Instructions to follow -> In the entries that follow, how many lines hold the string "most"? Give only that number.

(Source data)
—————

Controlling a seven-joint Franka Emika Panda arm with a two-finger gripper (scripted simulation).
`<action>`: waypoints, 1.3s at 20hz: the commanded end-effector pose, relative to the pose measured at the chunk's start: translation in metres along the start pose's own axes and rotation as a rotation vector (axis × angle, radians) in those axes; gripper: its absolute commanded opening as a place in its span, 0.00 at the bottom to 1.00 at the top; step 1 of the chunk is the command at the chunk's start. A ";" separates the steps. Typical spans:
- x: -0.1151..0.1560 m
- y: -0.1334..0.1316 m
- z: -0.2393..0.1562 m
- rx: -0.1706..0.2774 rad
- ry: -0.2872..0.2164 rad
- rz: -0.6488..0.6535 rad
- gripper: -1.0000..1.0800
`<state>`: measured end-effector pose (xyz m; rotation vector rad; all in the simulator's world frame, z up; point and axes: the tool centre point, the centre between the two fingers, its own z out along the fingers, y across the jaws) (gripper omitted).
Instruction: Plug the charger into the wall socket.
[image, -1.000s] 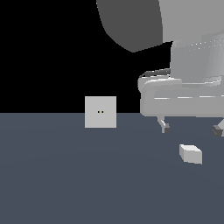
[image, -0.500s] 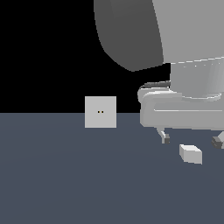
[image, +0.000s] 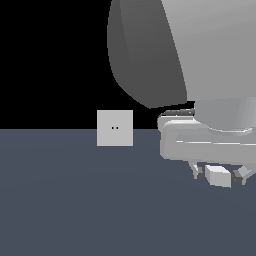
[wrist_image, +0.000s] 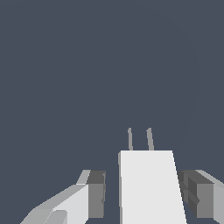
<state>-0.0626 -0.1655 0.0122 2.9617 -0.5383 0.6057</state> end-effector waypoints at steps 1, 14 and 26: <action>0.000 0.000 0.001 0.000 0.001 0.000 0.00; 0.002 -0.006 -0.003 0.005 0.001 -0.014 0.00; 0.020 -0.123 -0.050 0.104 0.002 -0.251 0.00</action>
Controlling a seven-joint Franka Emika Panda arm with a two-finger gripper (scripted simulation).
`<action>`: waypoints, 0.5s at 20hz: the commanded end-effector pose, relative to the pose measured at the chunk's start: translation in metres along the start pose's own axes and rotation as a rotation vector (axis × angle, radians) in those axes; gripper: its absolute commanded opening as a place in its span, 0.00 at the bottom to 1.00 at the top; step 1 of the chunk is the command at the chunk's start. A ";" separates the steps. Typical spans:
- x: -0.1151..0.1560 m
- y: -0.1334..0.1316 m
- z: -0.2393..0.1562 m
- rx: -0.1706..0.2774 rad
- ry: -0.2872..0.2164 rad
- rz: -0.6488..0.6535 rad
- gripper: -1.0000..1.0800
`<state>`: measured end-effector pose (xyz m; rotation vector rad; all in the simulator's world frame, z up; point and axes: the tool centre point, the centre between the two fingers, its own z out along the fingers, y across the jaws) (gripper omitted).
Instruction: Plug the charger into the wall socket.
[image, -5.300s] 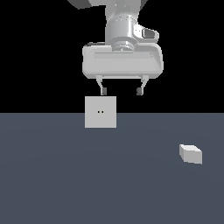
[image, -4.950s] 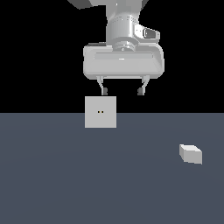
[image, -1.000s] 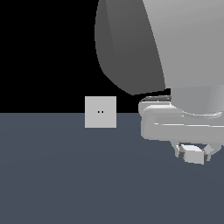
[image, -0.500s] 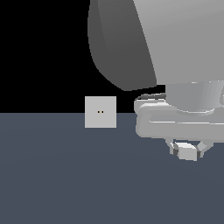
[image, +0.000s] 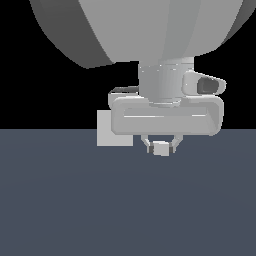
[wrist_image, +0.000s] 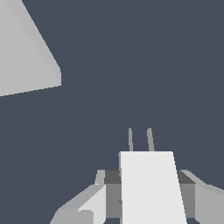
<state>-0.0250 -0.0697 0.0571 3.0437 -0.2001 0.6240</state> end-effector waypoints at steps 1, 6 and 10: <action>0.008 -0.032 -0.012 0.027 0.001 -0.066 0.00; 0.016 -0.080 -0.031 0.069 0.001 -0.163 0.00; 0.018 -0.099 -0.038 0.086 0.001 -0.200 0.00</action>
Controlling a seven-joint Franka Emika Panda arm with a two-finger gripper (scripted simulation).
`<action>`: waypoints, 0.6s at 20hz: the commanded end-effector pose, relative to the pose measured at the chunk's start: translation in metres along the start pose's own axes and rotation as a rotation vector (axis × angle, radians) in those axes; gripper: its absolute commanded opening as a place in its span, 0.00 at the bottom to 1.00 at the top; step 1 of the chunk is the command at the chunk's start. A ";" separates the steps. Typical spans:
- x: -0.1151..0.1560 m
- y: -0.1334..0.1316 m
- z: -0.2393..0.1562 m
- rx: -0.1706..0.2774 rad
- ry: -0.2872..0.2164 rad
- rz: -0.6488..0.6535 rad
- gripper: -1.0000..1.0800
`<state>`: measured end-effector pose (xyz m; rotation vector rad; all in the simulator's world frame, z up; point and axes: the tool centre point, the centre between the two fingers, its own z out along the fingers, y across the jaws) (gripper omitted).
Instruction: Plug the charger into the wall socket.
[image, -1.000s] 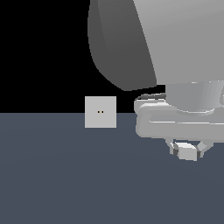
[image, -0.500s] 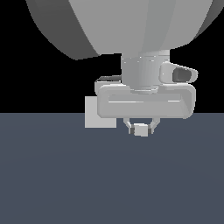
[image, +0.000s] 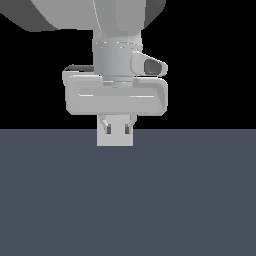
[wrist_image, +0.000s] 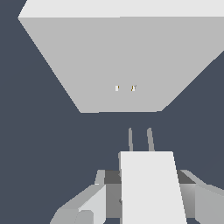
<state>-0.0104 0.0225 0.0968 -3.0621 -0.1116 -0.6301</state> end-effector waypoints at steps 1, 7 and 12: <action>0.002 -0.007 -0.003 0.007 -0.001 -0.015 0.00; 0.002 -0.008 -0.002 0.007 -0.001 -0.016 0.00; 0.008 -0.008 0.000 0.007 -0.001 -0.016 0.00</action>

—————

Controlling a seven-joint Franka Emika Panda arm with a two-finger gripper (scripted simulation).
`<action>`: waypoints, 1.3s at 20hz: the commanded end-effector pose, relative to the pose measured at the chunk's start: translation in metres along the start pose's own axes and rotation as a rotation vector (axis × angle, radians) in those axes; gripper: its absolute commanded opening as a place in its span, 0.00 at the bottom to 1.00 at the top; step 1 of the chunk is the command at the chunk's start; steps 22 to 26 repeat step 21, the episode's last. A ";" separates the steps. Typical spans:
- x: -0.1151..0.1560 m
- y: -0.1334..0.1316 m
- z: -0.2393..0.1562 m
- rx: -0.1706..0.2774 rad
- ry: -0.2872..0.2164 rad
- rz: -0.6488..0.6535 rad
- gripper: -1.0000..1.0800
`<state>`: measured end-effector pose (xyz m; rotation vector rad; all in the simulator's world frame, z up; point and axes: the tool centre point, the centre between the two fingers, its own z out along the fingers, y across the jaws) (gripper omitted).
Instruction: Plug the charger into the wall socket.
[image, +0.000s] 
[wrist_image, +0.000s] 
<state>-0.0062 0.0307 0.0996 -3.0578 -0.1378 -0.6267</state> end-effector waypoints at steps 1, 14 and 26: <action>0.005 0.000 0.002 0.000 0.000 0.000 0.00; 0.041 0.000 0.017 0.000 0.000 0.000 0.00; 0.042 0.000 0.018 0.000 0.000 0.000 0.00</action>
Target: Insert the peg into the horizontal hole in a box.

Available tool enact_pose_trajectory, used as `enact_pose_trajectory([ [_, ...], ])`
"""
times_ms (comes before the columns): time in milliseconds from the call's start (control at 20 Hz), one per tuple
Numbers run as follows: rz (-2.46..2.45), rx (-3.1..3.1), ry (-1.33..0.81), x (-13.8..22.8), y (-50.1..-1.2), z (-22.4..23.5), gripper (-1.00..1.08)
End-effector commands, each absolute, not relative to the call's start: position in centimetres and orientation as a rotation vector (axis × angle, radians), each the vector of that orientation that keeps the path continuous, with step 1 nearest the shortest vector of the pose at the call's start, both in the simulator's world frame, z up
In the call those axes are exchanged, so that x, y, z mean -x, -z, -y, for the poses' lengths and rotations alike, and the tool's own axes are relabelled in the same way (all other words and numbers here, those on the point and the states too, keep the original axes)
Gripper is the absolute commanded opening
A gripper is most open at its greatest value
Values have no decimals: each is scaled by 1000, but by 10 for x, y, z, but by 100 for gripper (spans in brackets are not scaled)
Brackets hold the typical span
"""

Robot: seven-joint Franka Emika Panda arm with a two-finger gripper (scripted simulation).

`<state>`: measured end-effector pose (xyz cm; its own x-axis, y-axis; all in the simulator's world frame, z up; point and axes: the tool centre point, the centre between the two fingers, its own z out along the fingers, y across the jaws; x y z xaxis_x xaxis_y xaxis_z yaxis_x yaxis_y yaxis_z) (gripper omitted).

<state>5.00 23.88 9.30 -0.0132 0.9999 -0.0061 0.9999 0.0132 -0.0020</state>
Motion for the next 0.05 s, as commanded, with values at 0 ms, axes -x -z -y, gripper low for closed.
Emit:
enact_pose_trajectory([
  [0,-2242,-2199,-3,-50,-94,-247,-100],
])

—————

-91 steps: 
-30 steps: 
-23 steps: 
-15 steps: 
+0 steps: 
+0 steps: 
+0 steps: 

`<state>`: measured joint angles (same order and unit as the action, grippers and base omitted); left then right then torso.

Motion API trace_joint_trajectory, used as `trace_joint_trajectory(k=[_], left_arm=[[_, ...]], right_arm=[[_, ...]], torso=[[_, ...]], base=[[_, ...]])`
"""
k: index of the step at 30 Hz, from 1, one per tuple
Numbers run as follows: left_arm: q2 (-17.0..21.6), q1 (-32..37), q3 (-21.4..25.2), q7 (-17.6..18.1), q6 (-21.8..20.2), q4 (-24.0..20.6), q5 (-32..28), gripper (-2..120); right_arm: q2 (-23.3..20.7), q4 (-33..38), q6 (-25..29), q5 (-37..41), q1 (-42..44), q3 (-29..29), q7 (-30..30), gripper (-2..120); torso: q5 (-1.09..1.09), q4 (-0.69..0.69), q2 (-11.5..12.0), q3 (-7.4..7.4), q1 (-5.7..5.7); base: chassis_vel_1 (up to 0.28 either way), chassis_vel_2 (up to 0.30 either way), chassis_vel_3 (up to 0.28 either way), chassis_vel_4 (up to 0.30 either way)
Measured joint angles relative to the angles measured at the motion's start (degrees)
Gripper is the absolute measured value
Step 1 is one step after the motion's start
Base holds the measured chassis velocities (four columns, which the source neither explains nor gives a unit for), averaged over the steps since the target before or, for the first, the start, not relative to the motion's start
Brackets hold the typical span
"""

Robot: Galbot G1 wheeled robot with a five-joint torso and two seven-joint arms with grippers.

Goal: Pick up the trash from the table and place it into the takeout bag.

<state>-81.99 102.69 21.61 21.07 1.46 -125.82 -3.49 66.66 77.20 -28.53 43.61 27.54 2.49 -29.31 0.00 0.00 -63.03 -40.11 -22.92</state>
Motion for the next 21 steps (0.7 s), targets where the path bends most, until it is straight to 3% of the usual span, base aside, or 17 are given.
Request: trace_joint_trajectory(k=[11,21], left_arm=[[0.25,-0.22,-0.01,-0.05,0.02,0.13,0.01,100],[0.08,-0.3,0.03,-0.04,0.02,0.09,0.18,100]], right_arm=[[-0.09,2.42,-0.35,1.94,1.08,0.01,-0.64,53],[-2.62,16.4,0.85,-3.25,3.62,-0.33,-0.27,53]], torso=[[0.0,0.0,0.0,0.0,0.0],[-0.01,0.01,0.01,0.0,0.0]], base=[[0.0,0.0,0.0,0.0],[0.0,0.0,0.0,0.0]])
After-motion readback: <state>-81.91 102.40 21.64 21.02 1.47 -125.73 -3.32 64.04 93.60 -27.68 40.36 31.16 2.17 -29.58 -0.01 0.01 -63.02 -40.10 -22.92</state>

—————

Solution for this task -> 2